List the elements of Carter's taxonomy of computer crime.

Which element of Carter's taxonomy of computer crime is associated with each item below?
a.Computer is not required for the crime but is related to the criminal act
b.Computer is used to commit the crime
c.Computer use may make a crime more difficult to trace
d.Growth of the Internet creates new ways of reaching victims
e.Objective is to impact the confidentiality, availability and/or integrity of data
f.Presence of computers has generated new versions of fairly traditional crimes
g.Targets the system or its data
h.Technological growth creates new crime targets
i.Use of the computer simplifies criminal actions
j.Uses the computer to further a criminal end

Fill in the blanks below according to the principles and enablers of the COBIT framework.
a.___, policies and frameworks.
b.Applying a ___.
c.Covering the enterprise ___.
d.Culture, ___ and behavior.
e.Enabling a ___ approach.
f.Meeting ___ needs.
g.Organizational ___.
h.People, ___ and ___.
i.Separating ___ from ___.
j.Services, infrastructure and ___.

Ethan is an information technology security consultant.He has been asked to speak to a local professional organization about ways to strengthen internal controls against computer crime, and wants to relate his comments to the COBIT framework.Prepare a short summary of the key points Ethan should make in his presentation; ensure that each one has a clear relationship to the COBIT framework.

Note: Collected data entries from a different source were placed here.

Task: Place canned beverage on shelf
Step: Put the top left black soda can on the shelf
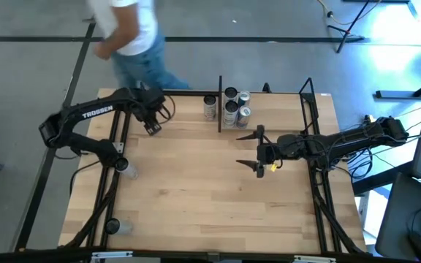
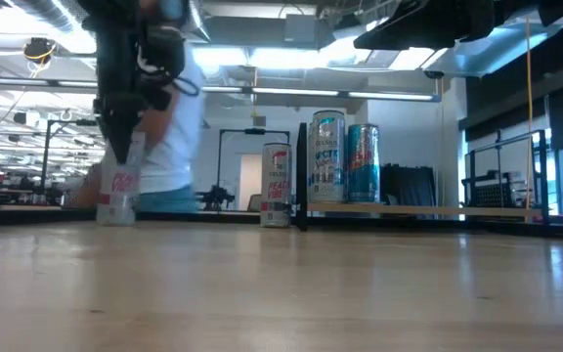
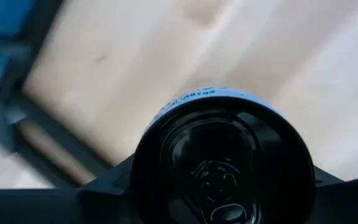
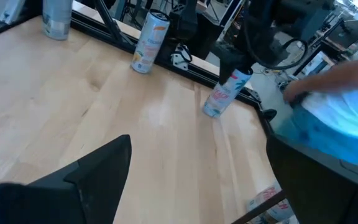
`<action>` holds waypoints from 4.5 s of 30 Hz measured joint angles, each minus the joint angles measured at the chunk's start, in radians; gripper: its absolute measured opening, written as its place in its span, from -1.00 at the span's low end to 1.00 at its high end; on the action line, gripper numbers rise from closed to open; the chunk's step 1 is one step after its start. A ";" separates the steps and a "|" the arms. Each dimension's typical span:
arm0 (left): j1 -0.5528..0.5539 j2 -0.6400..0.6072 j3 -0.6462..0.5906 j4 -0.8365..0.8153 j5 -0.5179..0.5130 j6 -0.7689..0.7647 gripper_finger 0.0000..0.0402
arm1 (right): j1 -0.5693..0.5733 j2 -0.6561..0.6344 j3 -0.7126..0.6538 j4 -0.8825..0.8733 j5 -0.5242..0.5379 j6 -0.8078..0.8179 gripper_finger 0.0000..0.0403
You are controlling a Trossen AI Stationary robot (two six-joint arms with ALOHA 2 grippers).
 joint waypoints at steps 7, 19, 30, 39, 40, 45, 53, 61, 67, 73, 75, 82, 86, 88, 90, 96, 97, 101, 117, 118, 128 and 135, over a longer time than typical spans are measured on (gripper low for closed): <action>-0.238 0.000 0.110 0.029 0.004 -0.033 0.01 | 0.000 0.000 0.000 -0.011 -0.060 0.144 0.79; -0.561 0.271 0.332 0.127 0.078 -0.043 0.03 | 0.001 -0.001 -0.063 -0.099 -0.078 0.332 0.79; -0.662 0.620 0.698 0.098 0.215 0.023 0.04 | 0.001 -0.001 -0.169 -0.029 -0.078 0.398 0.79; -0.723 0.744 0.785 0.092 0.214 -0.041 0.05 | 0.000 -0.001 -0.179 -0.017 -0.078 0.399 0.79; -0.728 0.744 0.785 0.093 0.210 -0.053 0.07 | 0.000 -0.001 -0.179 -0.017 -0.078 0.400 0.79; -0.744 0.748 0.794 0.090 0.174 -0.086 0.27 | 0.000 -0.001 -0.179 -0.016 -0.078 0.407 0.79; -0.765 0.752 0.869 0.044 0.171 -0.043 0.59 | 0.000 -0.001 -0.179 -0.015 -0.078 0.410 0.79; -0.784 0.738 0.961 -0.111 0.102 -0.057 0.62 | 0.000 0.000 -0.180 0.013 -0.117 0.426 0.79; -0.813 0.653 0.853 -0.149 0.014 -0.134 0.61 | 0.001 0.062 -0.180 0.118 -0.208 0.425 0.79; -0.866 0.462 0.527 0.114 -0.102 -0.184 0.61 | 0.001 0.196 -0.180 0.271 -0.216 0.402 0.79; -0.877 0.389 0.387 0.260 -0.136 -0.178 0.61 | 0.001 0.240 -0.180 0.332 -0.230 0.385 0.79; -0.887 0.233 -0.038 0.860 -0.147 -0.085 0.61 | 0.001 0.378 -0.177 0.601 -0.316 0.344 0.79; -0.885 0.240 -0.177 1.130 -0.135 -0.045 0.61 | 0.001 0.443 -0.165 0.688 -0.332 0.344 0.79; -0.880 0.251 -0.226 1.238 -0.127 -0.025 0.61 | 0.001 0.481 -0.143 0.710 -0.330 0.344 0.79; -0.877 0.258 -0.257 1.295 -0.130 -0.010 0.61 | 0.001 0.512 -0.123 0.718 -0.310 0.344 0.79; -0.869 0.262 -0.281 1.380 -0.128 0.027 0.61 | 0.001 0.610 -0.040 0.726 -0.294 0.341 0.79; -0.868 0.261 -0.282 1.383 -0.128 0.027 0.61 | 0.004 0.624 -0.032 0.731 -0.295 0.342 0.79; -0.868 0.261 -0.282 1.383 -0.128 0.027 0.61 | 0.020 0.665 0.004 0.726 -0.282 0.326 0.78; -0.868 0.262 -0.286 1.366 -0.126 0.022 0.61 | 0.033 0.486 -0.013 0.499 -0.233 0.245 0.09; -0.868 0.262 -0.286 1.366 -0.126 0.022 0.61 | 0.033 0.445 -0.022 0.469 -0.226 0.237 0.09; -0.868 0.262 -0.287 1.362 -0.124 0.018 0.61 | -0.007 -0.039 -0.101 0.053 -0.085 0.193 0.09; -0.868 0.262 -0.287 1.366 -0.124 0.018 0.61 | -0.190 -0.273 -0.105 -0.210 -0.102 0.181 0.09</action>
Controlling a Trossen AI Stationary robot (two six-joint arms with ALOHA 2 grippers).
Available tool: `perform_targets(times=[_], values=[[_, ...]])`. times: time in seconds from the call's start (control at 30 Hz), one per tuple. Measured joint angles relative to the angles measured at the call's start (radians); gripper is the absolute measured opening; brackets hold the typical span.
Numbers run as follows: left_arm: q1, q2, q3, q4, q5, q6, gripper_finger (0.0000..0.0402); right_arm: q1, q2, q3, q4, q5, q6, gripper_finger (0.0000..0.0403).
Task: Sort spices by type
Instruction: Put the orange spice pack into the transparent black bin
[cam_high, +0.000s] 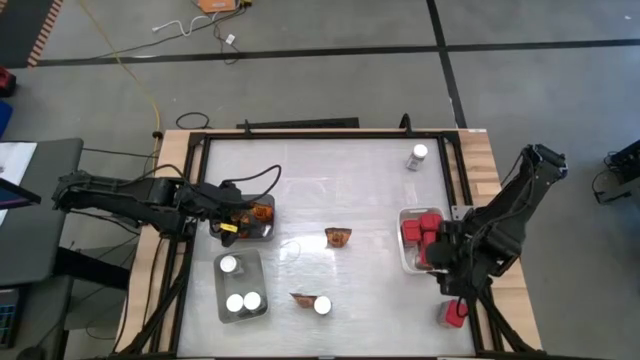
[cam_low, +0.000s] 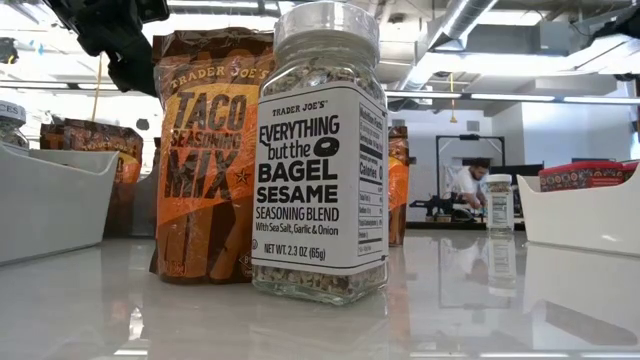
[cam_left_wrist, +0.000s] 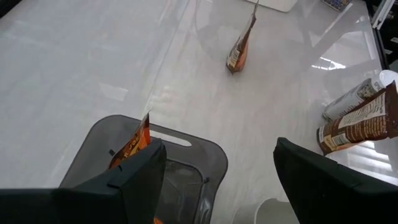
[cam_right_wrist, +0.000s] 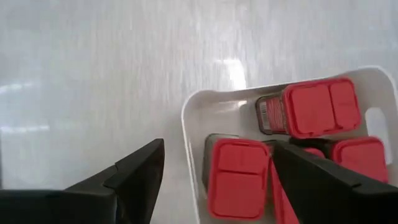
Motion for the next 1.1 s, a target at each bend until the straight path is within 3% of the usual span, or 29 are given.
perform_targets(times=[0.33,0.53,0.87,1.1], values=[[0.000,0.000,0.000,0.000,0.000,0.013,0.0286,-0.176,0.001,-0.081,0.009,0.003,0.015,0.0327],[0.000,0.000,0.000,0.000,0.000,0.011,0.0286,-0.261,0.018,-0.081,0.019,0.004,-0.106,0.0327],[0.000,0.000,0.000,-0.001,0.001,0.011,0.0286,-0.266,0.170,-0.081,-0.022,-0.043,-0.212,0.0327],[0.000,0.000,0.000,-0.001,0.001,0.024,0.0286,-0.244,0.154,-0.079,-0.044,-0.052,-0.177,0.0327]])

Information technology controls can be classified as physical, technical or administrative.Consider each independent situation below; suggest one control from the indicated classification that would address (prevent/detect/correct) the risk.a) A bank's customer database is hacked.Administrative: _____________________________________________
b) A careless employee spills coffee on a network server.Physical: _____________________________________________
c) A corporation's sales data are manipulated by a member of the sales staff.Technical: _____________________________________________
d) A former employee introduces a logic bomb to a company's payroll system.Administrative: _____________________________________________
e) A political candidate's web site is defaced.Technical: _____________________________________________
f) A senior citizen sends money to a fake religious organization based on a fraudulent e-mail.Administrative: _____________________________________________
g) A waitress steals a customer's credit card number.Physical: _____________________________________________
h) An employee uses work time to shop online using the company's computer.Administrative: _____________________________________________
i) Corporate spies steal research and development information.Technical: _____________________________________________
j) Fake compromising photos of a corporate CEO are posted to a social networking site.Technical: _____________________________________________

The CoBIT framework can be used to strengthen internal controls against computer crime in various ways.Indicate whether each statement below is (a) always true, (b) sometimes true or (c) never true.1.As a form of internal control, each step of the systems development life cycle focuses on one of CoBIT's enablers.2.CoBIT can be used in conjunction with the COSO internal control framework to identify appropriate control activities.3.CoBIT's principles provide detailed standards for evaluating information inputs and outputs that can help strengthen internal control.4.As defined in CoBIT, organizational stakeholders include management and employees.5.The COSO enterprise risk management framework requires the use of CoBIT to identify risks.

A private university maintains sensitive information about its donors in both a paper file and an electronic database.Using the three-part control taxonomy discussed in the chapter, identify and describe two controls in each category that should be implemented to prevent/detect/correct the risk that such information might be compromised.